La généalogie de la création de l’équipe nationale de football du FLN a été assez bien documentée par des journalistes et des universitaires sur le plan descriptif de l’événementiel de sa constitution et les nombreuses conséquences médiatiques, politiques et sportives. Cependant, un point important n’a pas été abordé, celui de sa filiation. D’où vient-elle ?

Aussi, cet article essaye de répondre à cette question et tente d’analyser cet aspect historique. Cette équipe nationale n’est pas née du néant, elle n’est pas sans parents. Les liens antérieurs historiques sont importants car ses joueurs ne sont pas une génération spontanée.
Ils sont tout d’abord le produit de la formation et de la continuité du long travail élaboré dans les clubs musulmans de la résistance, même s’il était inconscient et non élaboré.
Il y a aussi des traces du conscient vécu de colonisés. En effet, avant de rejoindre les clubs en France, où ils entament une carrière de professionnels, les jeunes footballeurs ont fait leur début de sociétaires dans les clubs insoumis, les clubs musulmans en Algérie où beaucoup ont reçu non seulement une formation technique mais aussi une éducation et un éveil au patriotisme. Pour leur cas, on peut donc dire : apprentissages techniques sportifs, et apprentissages politiques et idéologiques se faisaient simultanément. Ce passage par l’Algérie colonisée a donc laissé des traces et les a marqués. Il en a fait des patriotes exilés.
Sur les trente-six joueurs professionnels qui rejoignent par vagues successives Tunis pour former la glorieuse équipe du FLN, l’entière majorité de ces professionnels est passée, à quelques exceptions près, par les clubs algériens suivants.

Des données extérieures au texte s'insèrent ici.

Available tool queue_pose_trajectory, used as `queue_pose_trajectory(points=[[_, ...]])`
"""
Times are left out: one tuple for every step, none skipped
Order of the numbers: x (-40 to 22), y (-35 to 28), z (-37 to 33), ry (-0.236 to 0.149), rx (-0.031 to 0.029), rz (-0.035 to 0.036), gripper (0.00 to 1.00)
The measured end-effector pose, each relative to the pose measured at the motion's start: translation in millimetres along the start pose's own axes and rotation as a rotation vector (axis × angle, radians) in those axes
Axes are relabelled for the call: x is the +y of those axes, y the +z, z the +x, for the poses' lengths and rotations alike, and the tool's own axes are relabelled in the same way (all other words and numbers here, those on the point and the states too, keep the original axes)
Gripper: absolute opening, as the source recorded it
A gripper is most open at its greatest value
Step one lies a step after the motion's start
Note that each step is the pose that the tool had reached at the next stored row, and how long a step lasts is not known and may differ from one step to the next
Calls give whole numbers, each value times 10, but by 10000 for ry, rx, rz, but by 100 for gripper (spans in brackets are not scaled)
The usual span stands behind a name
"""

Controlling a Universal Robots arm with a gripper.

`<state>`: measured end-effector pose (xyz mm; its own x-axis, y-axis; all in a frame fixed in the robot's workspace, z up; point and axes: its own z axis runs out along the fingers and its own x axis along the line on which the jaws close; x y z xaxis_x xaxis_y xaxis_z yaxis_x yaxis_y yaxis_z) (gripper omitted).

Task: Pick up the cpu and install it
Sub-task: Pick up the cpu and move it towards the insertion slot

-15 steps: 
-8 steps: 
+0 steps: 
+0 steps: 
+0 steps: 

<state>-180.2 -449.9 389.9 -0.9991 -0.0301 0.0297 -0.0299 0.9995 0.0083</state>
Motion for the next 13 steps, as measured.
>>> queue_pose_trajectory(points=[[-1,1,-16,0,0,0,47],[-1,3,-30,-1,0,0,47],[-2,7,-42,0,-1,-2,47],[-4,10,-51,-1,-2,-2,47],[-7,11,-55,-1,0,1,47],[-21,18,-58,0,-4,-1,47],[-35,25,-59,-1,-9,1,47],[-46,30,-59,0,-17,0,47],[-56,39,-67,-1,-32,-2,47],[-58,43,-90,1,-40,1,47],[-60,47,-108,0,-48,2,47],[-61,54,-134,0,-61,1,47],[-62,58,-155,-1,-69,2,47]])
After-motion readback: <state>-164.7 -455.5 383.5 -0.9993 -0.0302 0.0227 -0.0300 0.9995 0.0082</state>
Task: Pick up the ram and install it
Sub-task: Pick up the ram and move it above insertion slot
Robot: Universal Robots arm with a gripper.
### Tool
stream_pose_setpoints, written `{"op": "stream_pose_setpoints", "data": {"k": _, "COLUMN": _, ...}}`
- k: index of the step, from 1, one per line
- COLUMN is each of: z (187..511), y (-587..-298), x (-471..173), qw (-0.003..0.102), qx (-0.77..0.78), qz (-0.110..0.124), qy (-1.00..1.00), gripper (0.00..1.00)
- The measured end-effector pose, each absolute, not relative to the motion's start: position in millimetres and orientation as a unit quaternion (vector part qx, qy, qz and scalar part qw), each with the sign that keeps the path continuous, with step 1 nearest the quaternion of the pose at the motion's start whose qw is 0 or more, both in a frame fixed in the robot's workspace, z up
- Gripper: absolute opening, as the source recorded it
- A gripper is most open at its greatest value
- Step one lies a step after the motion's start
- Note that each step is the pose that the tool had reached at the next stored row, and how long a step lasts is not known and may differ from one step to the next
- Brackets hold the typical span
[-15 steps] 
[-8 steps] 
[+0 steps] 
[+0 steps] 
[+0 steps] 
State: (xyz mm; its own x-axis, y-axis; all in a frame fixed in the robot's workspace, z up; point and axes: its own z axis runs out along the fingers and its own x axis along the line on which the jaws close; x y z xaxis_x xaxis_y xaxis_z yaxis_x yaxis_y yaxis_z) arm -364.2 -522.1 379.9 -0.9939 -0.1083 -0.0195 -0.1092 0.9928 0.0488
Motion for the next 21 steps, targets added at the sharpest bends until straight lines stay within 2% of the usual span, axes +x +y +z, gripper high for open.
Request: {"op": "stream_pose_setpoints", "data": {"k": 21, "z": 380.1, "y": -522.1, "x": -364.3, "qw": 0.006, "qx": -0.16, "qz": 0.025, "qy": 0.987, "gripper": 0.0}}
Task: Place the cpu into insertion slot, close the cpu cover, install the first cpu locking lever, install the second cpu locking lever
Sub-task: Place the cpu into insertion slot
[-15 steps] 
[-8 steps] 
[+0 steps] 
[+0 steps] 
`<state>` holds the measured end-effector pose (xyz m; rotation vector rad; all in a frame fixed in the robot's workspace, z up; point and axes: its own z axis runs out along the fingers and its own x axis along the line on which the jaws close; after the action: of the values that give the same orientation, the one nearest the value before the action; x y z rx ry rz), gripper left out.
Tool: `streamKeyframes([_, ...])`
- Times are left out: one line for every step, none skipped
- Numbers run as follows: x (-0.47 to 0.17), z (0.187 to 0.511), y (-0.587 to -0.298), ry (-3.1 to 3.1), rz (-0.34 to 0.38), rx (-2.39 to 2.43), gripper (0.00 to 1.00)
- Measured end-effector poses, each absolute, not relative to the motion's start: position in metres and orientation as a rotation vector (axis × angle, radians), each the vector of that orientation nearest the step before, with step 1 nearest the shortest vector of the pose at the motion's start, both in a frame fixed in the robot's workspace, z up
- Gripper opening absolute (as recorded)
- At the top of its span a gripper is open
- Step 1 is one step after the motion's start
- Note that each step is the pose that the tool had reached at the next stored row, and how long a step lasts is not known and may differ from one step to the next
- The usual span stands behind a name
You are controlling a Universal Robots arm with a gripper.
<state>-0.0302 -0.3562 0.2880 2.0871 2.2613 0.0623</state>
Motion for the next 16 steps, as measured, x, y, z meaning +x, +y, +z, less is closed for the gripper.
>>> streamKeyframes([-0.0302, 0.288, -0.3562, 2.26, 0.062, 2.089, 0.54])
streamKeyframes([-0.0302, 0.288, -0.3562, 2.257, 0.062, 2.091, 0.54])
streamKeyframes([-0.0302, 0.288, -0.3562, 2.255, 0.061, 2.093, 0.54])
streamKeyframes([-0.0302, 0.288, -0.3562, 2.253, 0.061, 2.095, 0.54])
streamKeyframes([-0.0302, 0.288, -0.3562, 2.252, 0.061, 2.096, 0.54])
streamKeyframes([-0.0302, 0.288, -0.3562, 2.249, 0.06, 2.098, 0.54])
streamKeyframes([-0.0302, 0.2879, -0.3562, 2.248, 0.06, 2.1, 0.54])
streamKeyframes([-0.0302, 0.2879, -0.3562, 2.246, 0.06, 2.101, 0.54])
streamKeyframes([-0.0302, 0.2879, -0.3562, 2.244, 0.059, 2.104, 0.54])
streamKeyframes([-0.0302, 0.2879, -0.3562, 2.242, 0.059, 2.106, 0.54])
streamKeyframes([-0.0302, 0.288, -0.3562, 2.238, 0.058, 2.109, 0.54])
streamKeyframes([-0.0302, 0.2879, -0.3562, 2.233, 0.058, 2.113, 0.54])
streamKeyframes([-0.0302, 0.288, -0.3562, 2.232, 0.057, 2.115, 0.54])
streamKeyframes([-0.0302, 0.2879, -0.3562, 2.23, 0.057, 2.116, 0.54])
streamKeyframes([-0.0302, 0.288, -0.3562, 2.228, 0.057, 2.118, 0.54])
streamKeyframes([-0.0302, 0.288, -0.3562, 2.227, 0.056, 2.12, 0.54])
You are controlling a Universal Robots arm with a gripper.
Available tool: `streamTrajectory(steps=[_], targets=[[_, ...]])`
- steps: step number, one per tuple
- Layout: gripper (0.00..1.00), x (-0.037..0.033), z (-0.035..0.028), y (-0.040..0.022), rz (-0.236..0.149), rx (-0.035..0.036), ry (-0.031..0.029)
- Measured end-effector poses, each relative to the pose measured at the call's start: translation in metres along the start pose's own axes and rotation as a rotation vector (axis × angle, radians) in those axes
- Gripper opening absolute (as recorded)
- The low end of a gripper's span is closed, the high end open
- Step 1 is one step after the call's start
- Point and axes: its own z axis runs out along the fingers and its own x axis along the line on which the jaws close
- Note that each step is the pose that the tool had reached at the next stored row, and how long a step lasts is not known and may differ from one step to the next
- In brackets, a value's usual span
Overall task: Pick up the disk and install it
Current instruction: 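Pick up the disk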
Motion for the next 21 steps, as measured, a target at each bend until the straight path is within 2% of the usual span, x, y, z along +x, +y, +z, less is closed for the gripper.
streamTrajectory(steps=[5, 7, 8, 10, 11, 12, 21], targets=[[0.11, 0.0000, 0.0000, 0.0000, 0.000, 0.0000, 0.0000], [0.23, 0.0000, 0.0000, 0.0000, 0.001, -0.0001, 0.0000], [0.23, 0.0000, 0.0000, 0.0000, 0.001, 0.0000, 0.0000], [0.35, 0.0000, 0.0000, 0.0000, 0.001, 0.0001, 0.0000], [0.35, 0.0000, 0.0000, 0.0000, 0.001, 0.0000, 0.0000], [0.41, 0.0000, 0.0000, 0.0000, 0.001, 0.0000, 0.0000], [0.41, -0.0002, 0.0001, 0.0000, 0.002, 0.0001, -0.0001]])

Said Amara (Racing Club de Stasbourg), Galia Club de Saida, GCS, Abderrahmane Boubekeur (AS Monaco), Croissant Club Algérois, (CCA), Hassen Bourtal (FCSète), Mouloudia Olympique Constantine, MOC, Abdelaziz Ben Tifour (AS Monaco), OHD, Espérance Sportive de Tunis, Ali Benfadah (Alès), Etoile Sportive de Zéralda, ESZ, Abdelhamid Bouchouk (Toulouse Football Club), Club Universitaire de Constantine, Mohamed Boumezrag (Girondins de Bordeaux), Football Club Blidéen, Groupe sportif Orléanville, FCB et GSO, Said Brahimi (FCToulouse) Jeunesse Bône Athlétique Club, JBAC, Mohamed Bouricha (Nimes Olympique) Jeunesse Sportive Musulmane Boufarikoise, JSMB, Kaddour Bekhloufi (ASMonaco) Association Sportive Marine Oranaise, ASMO, Ahmed Benelfoul (entraîneur du stade Tunisien), Union Sportive Musulmane Blida, USMB, Chérif Bouchache (Havre Athlétique Club), Jeunesse Sportive Musulmane Philippeville, JSMP, Hocine Bouchache (Havre Athlétique Club), Jeunesse Sportive Musulmane Philippeville, JSMP, Hassan Chabri (Sporting Club Toulon), Union Sportive Musulmane Alger, USMA, Dahmane Defnoun (Alès) l’Olympique Musulman Saint Eugène, OMSE, El habib Draoua (Havre Athlétique Club) Union Sportive Musulmane Oranaise, USMO, Abdallah Hadad (Football Club de Sète), Mouloudia Club Alger, MCA, Abdellah Hedhoud ((Girondins de Bordeaux), Abdelhamid Kermali (Olympique lyonnais), Union Sportive Franco-Musulmane Sétif, USFMS, Abderrahmane Ibrir (Olympique de Marseille), Jeunesse Sportive El Biar, JSEB, Sétif, USMAlger, Abdelkader Mazouz (Olympique de Nimes) Union Sportive Musulmane Blida, USMB, Ahmed Oudjani (RC Lens), Jeunesse Sportive Musulmane Philippeville, JSMP, Amokrane Oualiken (Nimes Olympique), Mouloudia Club Alger, MCA, Mohamed Maouche (Stade de Reims), Association Sportive Saint Eugène, ASSE, Rachid Mekhloufi (AS Saint-Étienne) Union Sportive Franco-Musulmane Sétifienne (USFMS), Amar Rouai (SCO d’Angers), Club musulman de Saint Arnaud, Mouloudia Club, Mohamed Soukane (Havre Athlétique Club), Jeunesse Sportive El Biar, JSEB, Abderahmane Soukane (Havre Athlétique Club), Jeunesse Sportive El Biar, JSEB, Abdelkader Zerrar (Espérance Sportive Tunisienne) Union Sportive Algéroise, USMA, Mustapha Zitouni (AS Monaco ), Olympique Musulman Saint Eugène, OMSE, Abdelhamid Zouba (Equipe de Niort) l’Olympique Musulman Saint Eugène, OMSE et ASSE.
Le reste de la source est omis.